Terming Northeast as the "best socio-cultural" part and the people there as "most humane", the filmmaker says, "leaving behing all the differences, the northeast should compete with the world as one united team."
"Whenever the opportunity comes, I always try to project the rich socio-cultural heritage and bio-diversity of the northeast through my film," says Barua.
His new film Har Pal starring Preity Zinta, Shiney Ahuja and Dharmendra, which is slated for release in May, has a major portion shot in Shillong.
"The film is about a Khasi (a Meghalaya tribe) girl and it also has flavour of northeast folk music," says Baruah refusing to divulge any further details.
His next venture is Anjane Dost, a short film of 10-minute duration, which is part of a 10-movie series to be produced by Sahara group.
The film set in the backdrop of Mumbai is about two strangers who develop a relationship. Jahnu Baruah, who hails from Assam, has one English and one Assamese movie on the cards.

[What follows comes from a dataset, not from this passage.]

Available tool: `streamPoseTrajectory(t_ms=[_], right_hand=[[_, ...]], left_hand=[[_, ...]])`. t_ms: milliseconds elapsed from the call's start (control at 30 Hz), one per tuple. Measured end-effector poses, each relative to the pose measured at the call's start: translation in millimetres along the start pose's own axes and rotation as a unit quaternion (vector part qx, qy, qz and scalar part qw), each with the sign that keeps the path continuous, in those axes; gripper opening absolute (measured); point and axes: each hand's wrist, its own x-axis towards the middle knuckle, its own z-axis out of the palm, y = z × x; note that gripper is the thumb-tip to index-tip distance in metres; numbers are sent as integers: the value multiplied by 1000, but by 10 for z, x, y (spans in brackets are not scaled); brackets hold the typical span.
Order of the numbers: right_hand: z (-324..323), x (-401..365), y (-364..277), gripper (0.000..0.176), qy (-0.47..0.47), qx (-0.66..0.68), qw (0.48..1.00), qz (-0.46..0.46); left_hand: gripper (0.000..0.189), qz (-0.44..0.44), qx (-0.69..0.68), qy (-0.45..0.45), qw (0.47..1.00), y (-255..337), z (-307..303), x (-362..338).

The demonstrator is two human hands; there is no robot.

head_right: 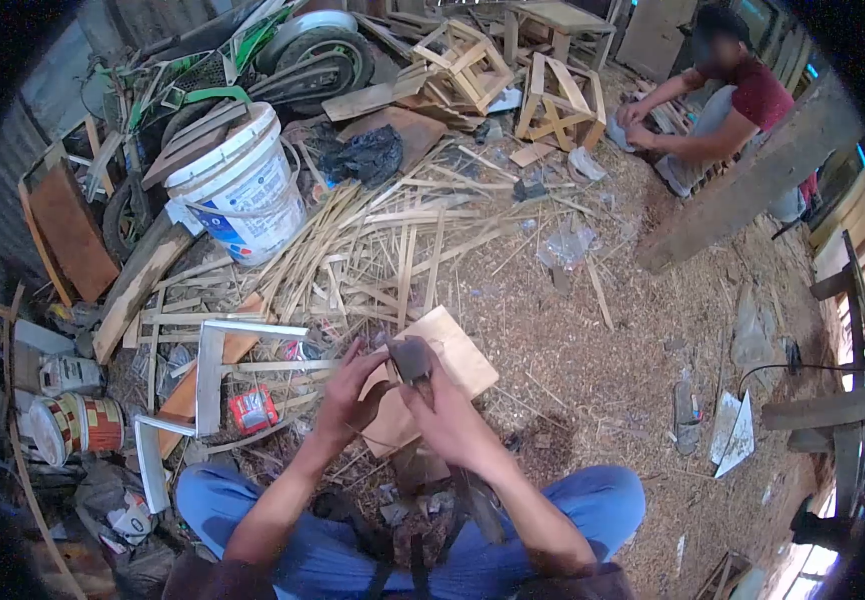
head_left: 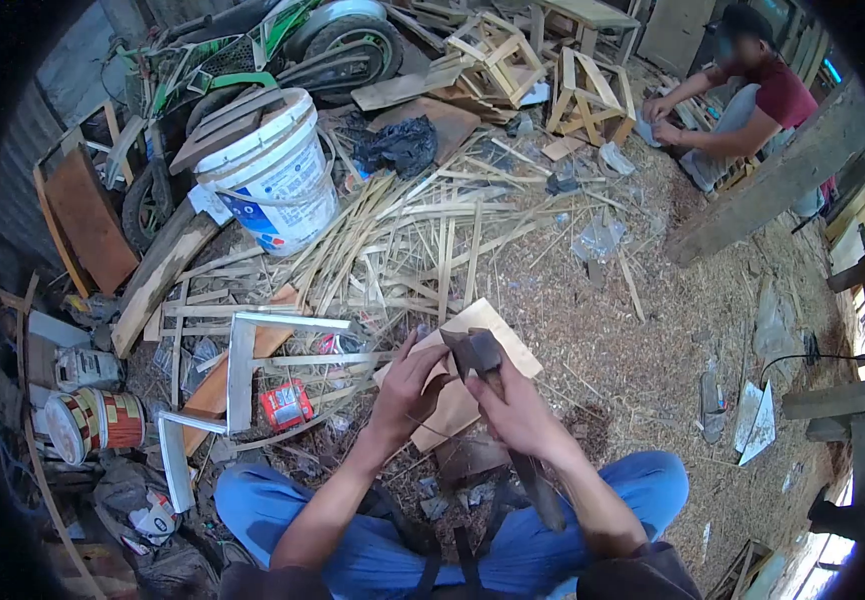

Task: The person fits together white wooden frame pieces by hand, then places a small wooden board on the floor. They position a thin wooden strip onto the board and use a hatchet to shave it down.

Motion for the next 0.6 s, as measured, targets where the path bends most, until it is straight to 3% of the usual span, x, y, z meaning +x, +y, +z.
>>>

"I always believe that we as filmmaker have a social responsibility," says Baruah whose another Hindi film Butterfly Chase set in Jammu and Kashmir is ready for release.
Baruah who is also the recipient of a number of international film awards was conferred in 2003 with Padma Shri, for his contribution to Indian cinema.
His Halodhiya Choraye Baodhan Khai (Catastrophe) won the President's Swarna Kamal award for the best feature film in 1987, while Hkhagoroloi Bohu Door (It's a Long Way to the Sea) received the Swarna Kamal award for best director in 1996.